• [TASK TO CARRY OUT]:
Lines from the beginning of the data below through the one containing "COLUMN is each" are to be printed exactly as they appear.

• [PROVIDED MATERIAL]:
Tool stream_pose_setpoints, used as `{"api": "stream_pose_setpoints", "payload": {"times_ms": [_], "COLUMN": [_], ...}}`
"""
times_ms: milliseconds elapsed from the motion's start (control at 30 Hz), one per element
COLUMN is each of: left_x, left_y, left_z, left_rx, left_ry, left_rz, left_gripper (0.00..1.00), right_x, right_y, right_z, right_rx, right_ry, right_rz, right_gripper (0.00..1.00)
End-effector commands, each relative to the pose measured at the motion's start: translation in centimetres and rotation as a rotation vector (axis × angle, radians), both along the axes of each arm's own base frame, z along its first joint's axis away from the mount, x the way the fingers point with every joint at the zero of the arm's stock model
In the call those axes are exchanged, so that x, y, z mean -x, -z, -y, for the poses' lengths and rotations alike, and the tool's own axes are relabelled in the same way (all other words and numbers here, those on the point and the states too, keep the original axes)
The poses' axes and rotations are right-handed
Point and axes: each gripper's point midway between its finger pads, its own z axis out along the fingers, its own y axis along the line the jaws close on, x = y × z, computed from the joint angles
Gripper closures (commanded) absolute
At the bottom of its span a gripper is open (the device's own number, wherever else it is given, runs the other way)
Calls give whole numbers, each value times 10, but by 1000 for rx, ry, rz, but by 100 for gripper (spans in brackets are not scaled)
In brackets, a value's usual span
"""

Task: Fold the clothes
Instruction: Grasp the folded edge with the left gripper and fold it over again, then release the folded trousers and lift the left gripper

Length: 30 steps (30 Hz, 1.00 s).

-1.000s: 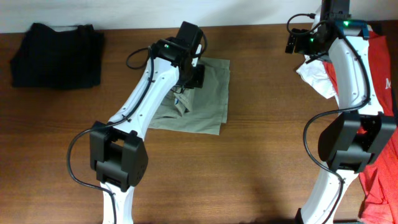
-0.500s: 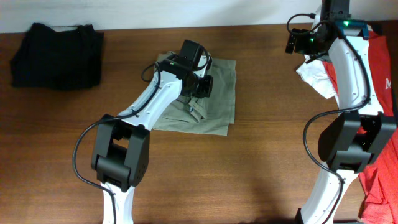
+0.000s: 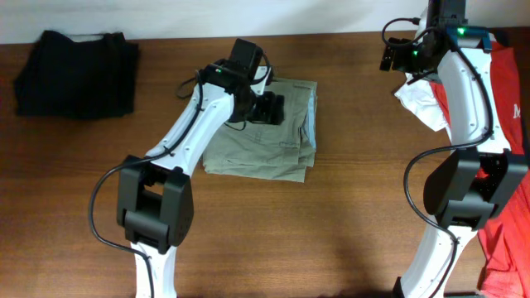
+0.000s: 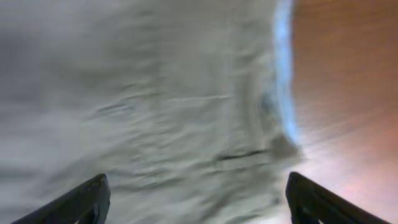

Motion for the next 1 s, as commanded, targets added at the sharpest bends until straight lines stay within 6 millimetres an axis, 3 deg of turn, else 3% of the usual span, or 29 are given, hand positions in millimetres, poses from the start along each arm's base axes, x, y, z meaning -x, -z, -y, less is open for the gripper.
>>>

• [EXERCISE ANSWER]:
Tool stream_pose_setpoints, used as `{"api": "stream_pose_setpoints", "payload": {"times_ms": [_], "COLUMN": [_], ...}}`
"""
times_ms: milliseconds elapsed from the motion's start (control at 30 Hz), one per element
COLUMN is each of: left_x, left_y, left_z, left_rx, left_ry, left_rz, left_gripper (0.00..1.00), right_x, right_y, right_z, right_rx, right_ry, right_rz, right_gripper (0.00..1.00)

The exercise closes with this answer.